The text was approved by 590 votes in favour, 16 against and 75 abstentions.
Following the session, the EU’s law-making body released a resolution saying Turkey must immediately release Demirtaş from prison.
They have also called on the Committee of Ministers of the Council of Europe (CoE) to “urgently review, in its next meeting on March 21, 2021, Turkey’s refusal to execute the judgment of the Grand Chamber of the ECtHR in the case of Demirtaş v Turkey, to adopt a declaration on the matter, and to take the necessary steps to ensure that the Government of Turkey implements this judgment without any further delay.”
Demirtaş has been held in prison on unsubstantiated terrorism-related charges, despite two binding rulings in favor of his release by the European Court of Human Rights (ECHR).
The European Parliament “considers the unlawful extension of Mr Demirtas’ detention for more than 4 years a cruel and politically motivated punishment that is causing irreparable personal and political damage to him, his family and his party,”.
The EU’s law-making body called on Turkey “to refrain from further intimidation measures against him and to guarantee his human rights as enshrined in the Turkish Constitution and in European and international law.”

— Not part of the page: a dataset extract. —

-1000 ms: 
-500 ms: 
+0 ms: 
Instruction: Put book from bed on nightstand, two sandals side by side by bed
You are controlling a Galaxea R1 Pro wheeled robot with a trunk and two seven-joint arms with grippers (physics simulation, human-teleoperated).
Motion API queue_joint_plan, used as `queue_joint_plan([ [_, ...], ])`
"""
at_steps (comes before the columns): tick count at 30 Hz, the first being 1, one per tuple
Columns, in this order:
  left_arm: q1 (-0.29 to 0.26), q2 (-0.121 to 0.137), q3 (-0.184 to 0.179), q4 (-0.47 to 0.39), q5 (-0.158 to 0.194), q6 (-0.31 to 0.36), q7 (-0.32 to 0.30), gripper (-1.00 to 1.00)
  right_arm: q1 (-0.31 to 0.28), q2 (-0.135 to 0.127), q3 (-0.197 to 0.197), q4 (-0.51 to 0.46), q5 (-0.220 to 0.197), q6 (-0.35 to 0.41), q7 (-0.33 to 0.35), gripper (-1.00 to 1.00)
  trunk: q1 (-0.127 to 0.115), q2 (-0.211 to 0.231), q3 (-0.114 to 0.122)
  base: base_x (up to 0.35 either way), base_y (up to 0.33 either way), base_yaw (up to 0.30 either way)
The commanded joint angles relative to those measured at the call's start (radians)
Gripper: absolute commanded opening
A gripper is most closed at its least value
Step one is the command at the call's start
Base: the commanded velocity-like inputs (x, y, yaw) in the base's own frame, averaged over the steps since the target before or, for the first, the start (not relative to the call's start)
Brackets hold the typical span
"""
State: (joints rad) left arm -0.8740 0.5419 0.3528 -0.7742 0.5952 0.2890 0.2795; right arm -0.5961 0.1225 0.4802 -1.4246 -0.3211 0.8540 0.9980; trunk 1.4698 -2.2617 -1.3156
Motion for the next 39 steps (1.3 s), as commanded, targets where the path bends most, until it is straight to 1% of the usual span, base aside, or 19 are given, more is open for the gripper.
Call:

It called on Turkey to end the misuse of terrorism charges and to limit the use of pre-trial detention to cases where there are compelling and credible grounds to hold people in detention pending trial.
Turkish authorities still refuse to release Demirtaş. A court on Jan. 7 accepted a new indictment against him and 107 other people calling for 38 counts of life sentences.

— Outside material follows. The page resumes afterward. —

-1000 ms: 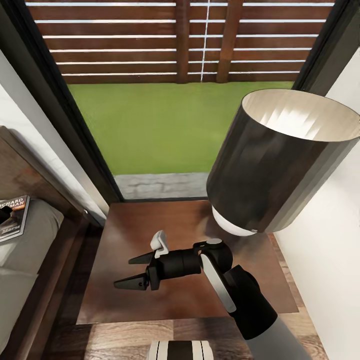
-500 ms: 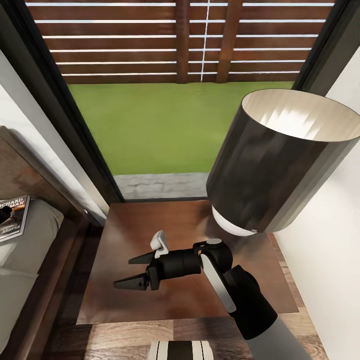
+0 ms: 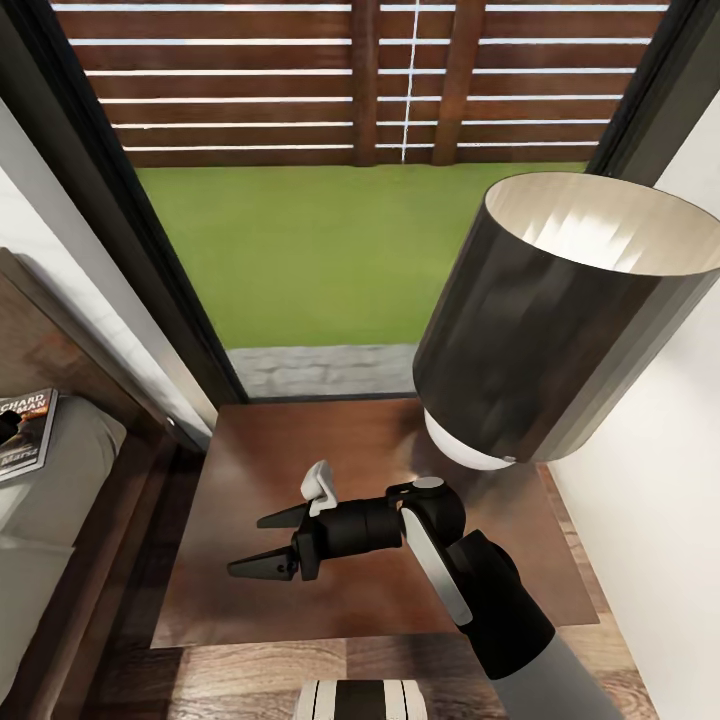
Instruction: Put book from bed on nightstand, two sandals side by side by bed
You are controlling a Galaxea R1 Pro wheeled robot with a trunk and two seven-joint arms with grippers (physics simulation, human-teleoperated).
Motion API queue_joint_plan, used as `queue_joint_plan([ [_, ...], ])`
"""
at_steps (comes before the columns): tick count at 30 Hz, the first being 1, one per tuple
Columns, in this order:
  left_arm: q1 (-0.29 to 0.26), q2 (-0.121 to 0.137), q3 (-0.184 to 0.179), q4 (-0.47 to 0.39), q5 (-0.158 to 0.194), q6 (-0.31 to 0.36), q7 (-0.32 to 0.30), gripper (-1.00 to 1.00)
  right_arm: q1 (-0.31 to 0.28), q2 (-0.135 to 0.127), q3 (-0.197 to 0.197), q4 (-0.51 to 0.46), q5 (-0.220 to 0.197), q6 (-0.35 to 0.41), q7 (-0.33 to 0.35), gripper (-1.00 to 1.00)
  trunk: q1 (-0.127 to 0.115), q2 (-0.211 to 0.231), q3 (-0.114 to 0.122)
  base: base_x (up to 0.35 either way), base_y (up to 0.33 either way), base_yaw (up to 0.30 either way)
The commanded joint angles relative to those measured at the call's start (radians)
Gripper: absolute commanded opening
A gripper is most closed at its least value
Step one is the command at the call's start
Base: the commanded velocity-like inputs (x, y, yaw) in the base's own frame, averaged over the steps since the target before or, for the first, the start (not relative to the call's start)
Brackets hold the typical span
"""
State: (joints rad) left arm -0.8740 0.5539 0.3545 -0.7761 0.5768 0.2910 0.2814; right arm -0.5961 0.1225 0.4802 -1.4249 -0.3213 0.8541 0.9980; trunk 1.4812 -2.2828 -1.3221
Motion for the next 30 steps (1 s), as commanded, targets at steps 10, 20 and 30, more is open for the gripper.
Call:
queue_joint_plan([
  [10, 0.001, -0.012, -0.002, 0.001, 0.029, 0.002, 0.004, 1.0, -0.001, 0.0, 0.0, 0.0, -0.002, 0.005, 0.001, 1.0, 0.0, 0.0, -0.001, 0.0, 0.0, 0.0],
  [20, 0.001, -0.012, -0.001, 0.001, 0.029, 0.002, 0.004, 1.0, -0.001, 0.0, 0.0, 0.001, -0.002, 0.005, 0.001, 1.0, 0.0, 0.0, 0.002, 0.0, 0.0, -0.054],
  [30, 0.001, -0.012, -0.001, 0.001, 0.029, 0.002, 0.004, 1.0, -0.001, 0.0, 0.0, 0.0, -0.002, 0.005, 0.001, 1.0, 0.0, 0.0, 0.003, 0.0, 0.0, -0.009],
])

MEPs also demand that all politically motivated charges against him and fellow members of the opposition HDP party be dropped.
Turkey’s sustained backsliding on the independence of the judiciary and the disregard shown by the Turkish judiciary and authorities for rulings by the European Court of Human Rights are of great concern, the resolution states.
It calls on the Turkish authorities to put an end to its judicial harassment of human rights defenders, academics, journalists, spiritual leaders, lawyers and members of the lesbian, gay, bisexual, transgender and intersex communities.
MEPs highlight that respecting and applying the rulings of the European Court of Human Rights would go some way to confirming that the desire to turn a new page in EU-Turkey relations, expressed by President Erdoğan and other top government officials on 9 January of this year, is sincere.
Improved EU-Turkey relations are fully dependent on, among other things, tangible improvements in respect for democratic principles, the rule of law and fundamental rights within Turkey, they say.